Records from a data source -
>>>

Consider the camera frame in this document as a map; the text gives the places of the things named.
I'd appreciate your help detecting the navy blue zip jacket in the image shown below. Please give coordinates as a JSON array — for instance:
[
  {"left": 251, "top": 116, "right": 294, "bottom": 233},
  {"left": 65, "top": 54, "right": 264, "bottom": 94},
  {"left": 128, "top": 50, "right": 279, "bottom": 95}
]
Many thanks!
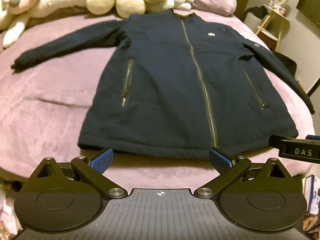
[{"left": 12, "top": 10, "right": 314, "bottom": 159}]

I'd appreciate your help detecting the white flower bouquet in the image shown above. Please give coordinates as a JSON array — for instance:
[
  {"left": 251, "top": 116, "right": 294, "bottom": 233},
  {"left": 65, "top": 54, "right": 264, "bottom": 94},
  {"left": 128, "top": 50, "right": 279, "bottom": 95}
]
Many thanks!
[{"left": 268, "top": 0, "right": 288, "bottom": 16}]

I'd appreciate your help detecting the dark wall television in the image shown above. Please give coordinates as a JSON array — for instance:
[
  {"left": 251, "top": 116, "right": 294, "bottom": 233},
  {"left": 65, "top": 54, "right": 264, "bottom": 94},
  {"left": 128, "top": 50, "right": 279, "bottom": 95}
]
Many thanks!
[{"left": 296, "top": 0, "right": 320, "bottom": 25}]

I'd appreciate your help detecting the pink white plush toy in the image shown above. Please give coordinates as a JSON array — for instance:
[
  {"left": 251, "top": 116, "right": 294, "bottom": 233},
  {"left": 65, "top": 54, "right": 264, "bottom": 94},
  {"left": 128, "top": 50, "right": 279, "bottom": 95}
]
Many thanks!
[{"left": 1, "top": 0, "right": 87, "bottom": 49}]

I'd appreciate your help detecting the yellow side table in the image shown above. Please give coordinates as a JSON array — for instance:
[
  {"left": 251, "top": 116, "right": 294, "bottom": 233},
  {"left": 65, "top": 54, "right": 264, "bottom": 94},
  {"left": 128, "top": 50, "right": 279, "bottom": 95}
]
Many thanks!
[{"left": 255, "top": 5, "right": 290, "bottom": 51}]

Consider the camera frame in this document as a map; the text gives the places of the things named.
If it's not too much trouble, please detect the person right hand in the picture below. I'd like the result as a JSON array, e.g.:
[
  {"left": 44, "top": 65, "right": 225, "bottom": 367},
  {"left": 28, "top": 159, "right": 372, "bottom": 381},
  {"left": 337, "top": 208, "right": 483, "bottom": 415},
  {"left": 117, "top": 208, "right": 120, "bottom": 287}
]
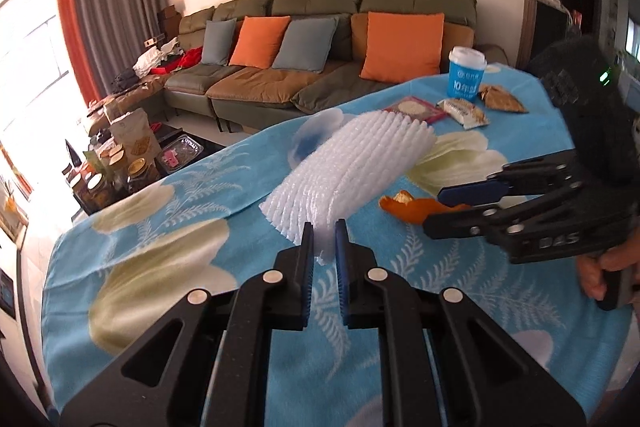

<<<

What you will do -
Every line that holds the word "image" should be copied from the records.

Result below -
I'd appreciate your help detecting the navy blue zip jacket in the image shown below. Please give coordinates as a JSON array — for instance:
I'd appreciate your help detecting the white flower bouquet in the image shown above. Please give coordinates as a JSON array — for instance:
I'd appreciate your help detecting the dark wall television in the image shown above. Please give coordinates as a JSON array — for instance:
I'd appreciate your help detecting the pink white plush toy in the image shown above. Please give coordinates as a JSON array — for instance:
I'd appreciate your help detecting the yellow side table in the image shown above. Please give coordinates as a JSON array — for instance:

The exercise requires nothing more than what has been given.